The WNBA’s Chicago Sky has a gold mine in rookies Angel Reese and Kamilla Cardoso, but it needs to invest to make the most of them.
DEERFIELD, Ill. — The WNBA’s past and future are colliding in the Chicago Sky.
Training camp hasn’t even started, and already several versions of Angel Reese and Kamilla Cardoso’s new jerseys are sold out on the team website. Full- and half-season ticket packages are nearly gone, and tickets for the regular-season home opener are “selling fast” on StubHub.
Yet when Reese had her introductory news conference Wednesday, it was at the rec center in a suburban strip mall that doubles as the Sky’s “practice facility.”
The Las Vegas Aces and Seattle Storm have massive, state-of-the-art facilities all to themselves. The Sky has a Taco Vida a few doors down.
“Being able to change things going into the right direction is really important,” Reese said. “I think we’re at a great point right now. Us continuing to do what we do and perform not just off the court but on the court, as well, I think it’s going to continue to grow.”
The players can only do so much, though.
It’s well-established we’re at an inflection point for women’s sports. The NWSL is expanding at a rapid pace, with cities lining up for the chance to make their pitch. The women’s NCAA title game got significantly better ratings than the men’s championship, and the average of 18.7 million who tuned in obliterated the previous record.
Interest in Caitlin Clark, Reese and Cardoso is carrying over to the WNBA, with record ratings for this month’s draft and skyrocketing ticket sales. The two-time defending champion Las Vegas Aces announced last month they’d sold out their season tickets, a first in the W’s 28-year history. This week, the Dallas Wings and Atlanta Dream announced they’d done the same.
To make sure this momentum isn’t wasted, the W needs buy-in from everybody. That includes owners who’ve been used to doing the bare minimum.
Like the Sky.
The Sky has been talking for a while now about a new practice facility. And talking. And talking. Even winning the championship in 2021 couldn’t move the team to get shovels in the ground. Unsurprisingly, almost every player from that title team has since left Chicago, almost all of them going to teams that have shown a commitment to providing appropriate resources for professional athletes.

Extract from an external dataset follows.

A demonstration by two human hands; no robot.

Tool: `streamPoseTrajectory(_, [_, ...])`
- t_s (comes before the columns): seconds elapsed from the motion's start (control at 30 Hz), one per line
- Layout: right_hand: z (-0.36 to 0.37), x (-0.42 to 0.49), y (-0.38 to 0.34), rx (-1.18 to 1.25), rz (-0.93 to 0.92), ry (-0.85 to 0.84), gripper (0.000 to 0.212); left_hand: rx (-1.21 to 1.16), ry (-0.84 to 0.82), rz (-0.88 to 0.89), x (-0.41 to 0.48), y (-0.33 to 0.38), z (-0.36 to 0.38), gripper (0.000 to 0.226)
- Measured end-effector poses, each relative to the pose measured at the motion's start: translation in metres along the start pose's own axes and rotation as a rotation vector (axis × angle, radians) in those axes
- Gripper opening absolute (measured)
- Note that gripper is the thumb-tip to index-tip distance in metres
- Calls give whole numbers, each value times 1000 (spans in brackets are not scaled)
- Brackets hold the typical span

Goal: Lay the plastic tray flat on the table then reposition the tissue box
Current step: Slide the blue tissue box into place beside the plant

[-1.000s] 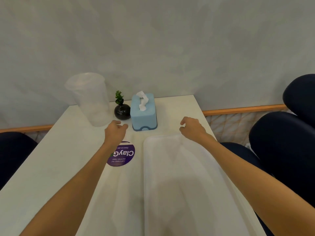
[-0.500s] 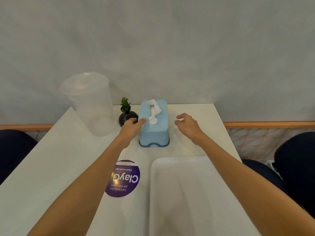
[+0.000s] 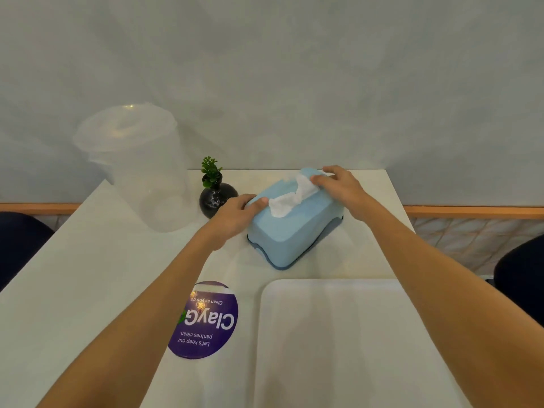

“We are close,” Sky co-owner and operating chairman Nadia Rawlinson recently told the Chicago Sun-Times. “My ideal would be to announce something before the season starts.”
Even if Rawlinson meant this season, it took roughly a year for the Storm and Aces to build their facilities. Which means for at least this season and possibly part of next, the Sky’s prized rookies will be sharing space with senior citizens and suburbanites. Who might happily wear Reese or Cardoso’s jerseys while working out, if only they could get their hands on them.
The WNBA, and NWSL, deserve to be considered as major professional leagues in this country. For that to happen, however, every one of their franchises has to be pulling its weight or, better yet, punching above it. Major League Baseball is established enough it can tolerate the Chicago White Sox being a laughingstock without them dragging everyone else down. The WNBA isn’t there yet. Not yet, anyway.
In Reese and Cardoso, the Sky has two transformational players. Fierce competitors in the SEC, Reese and Cardoso paired together will give Chicago one of the W’s most forboding front courts.
They could be just as formidable off the court. Reese is already a bona fide star and could own Chicago as Michael Jordan and the ’85 Bears did. Cardoso is quieter but has already shown the ability to endear herself to her new town, mentioning it has “the best pizzas” when asked on draft night what she knew of Chicago.
“We both know our impact here,” Reese said. “(We want) to bring those championships here and continue that legacy that’s already been started here.”
Reese and Cardoso can help accelerate the WNBA’s growth. It’s on the Chicago Sky to not hold them back.